Volgarità e bestemmie sono state scritte  con un pennarello nero sullo scivolo del parco giochi di Brusasco. Le scritte sono sotto gli occhi di qualsiasi persona si rechi in quell'area giochi. Infatti i vandali hanno letteralmente ricoperto lo scivolo con queste oscenità. La situazione non è sfuggita di certo a coloro che in una mattinata di sole come quella di oggi, sabato 26 marzo 2022, si sono recati al parco con i bambini per giocare. Le scritte sono state subito immortalate e postate nei gruppi social del paese. Purtroppo, in meno di due settimane, Brusasco si trova, suo malgrado protagonista di due episodi molto spiacevoli.

Costringono il compagno a tagliare un cavo dell’Enel

Un episodio di bullismo è stato infatti messo in atto dieci giorni fa proprio a Brusasco. Alcuni ragazzi, erano nei pressi della scuola e si sono poi recati dietro la chiesa di San Pietro Apostolo dove qui avrebbero costretto un loro coetaneo a tagliare un cavo dell’Enel.
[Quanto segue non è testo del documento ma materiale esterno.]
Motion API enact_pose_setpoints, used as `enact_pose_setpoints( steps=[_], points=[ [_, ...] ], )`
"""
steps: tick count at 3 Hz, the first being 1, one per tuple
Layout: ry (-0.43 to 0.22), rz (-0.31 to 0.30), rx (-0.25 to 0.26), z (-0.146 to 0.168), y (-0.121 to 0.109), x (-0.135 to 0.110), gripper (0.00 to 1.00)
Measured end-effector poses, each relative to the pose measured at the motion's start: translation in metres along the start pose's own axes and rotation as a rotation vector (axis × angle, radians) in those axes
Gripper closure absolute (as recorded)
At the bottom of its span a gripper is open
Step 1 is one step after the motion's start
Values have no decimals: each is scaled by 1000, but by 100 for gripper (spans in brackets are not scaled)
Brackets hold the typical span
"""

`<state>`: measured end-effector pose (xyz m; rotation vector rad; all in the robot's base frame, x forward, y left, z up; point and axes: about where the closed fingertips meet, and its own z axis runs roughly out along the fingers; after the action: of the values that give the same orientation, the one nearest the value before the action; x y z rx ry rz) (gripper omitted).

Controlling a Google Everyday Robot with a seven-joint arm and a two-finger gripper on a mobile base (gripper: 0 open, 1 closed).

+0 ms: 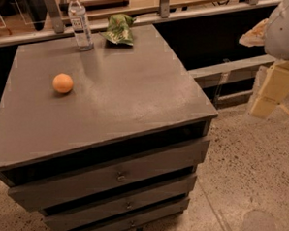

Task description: Move orange near blue plastic bottle

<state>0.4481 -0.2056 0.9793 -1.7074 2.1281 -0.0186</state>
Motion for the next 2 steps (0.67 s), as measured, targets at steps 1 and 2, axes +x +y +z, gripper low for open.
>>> enact_pose_setpoints(
  steps=[1,2],
  points=[
    [-164,-74,-24,27,-10,-29,0],
    [-255,-103,-43,60,-16,-53,0]
  ],
)
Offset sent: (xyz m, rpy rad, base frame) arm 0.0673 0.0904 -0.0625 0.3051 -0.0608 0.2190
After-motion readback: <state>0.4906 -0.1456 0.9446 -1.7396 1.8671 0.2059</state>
Un errore, un caso fortuito non si sa cosa sia capitato, ma sta di fatto che il giovane ha sbagliato cavo e tagliando la terra non ha avuto conseguenze che sarebbero potuto essere invece letali per se stesso.
«Mi dispiace veramente molto, è vergognoso e ormai gli atti di bullismo sono diventati all’ordine del giorno, ma non è corretto tutto ciò. - dice la mamma del ragazzino che è stata contattata telefonicamente - Dopo alcuni giorni dall’episodio mi sono recata dai Carabinieri, ma i ragazzi sono troppo giovani per una denuncia e quindi sono tornata a casa sconsolata.
E’ un segno evidente di maleducazione e bullismo questo e credo che questi soggetti debbano essere seguiti e aiutati. Mi dispiace terribilmente di quanto è accaduto, ma sarebbe potuto davvero succedere l’irreparabile».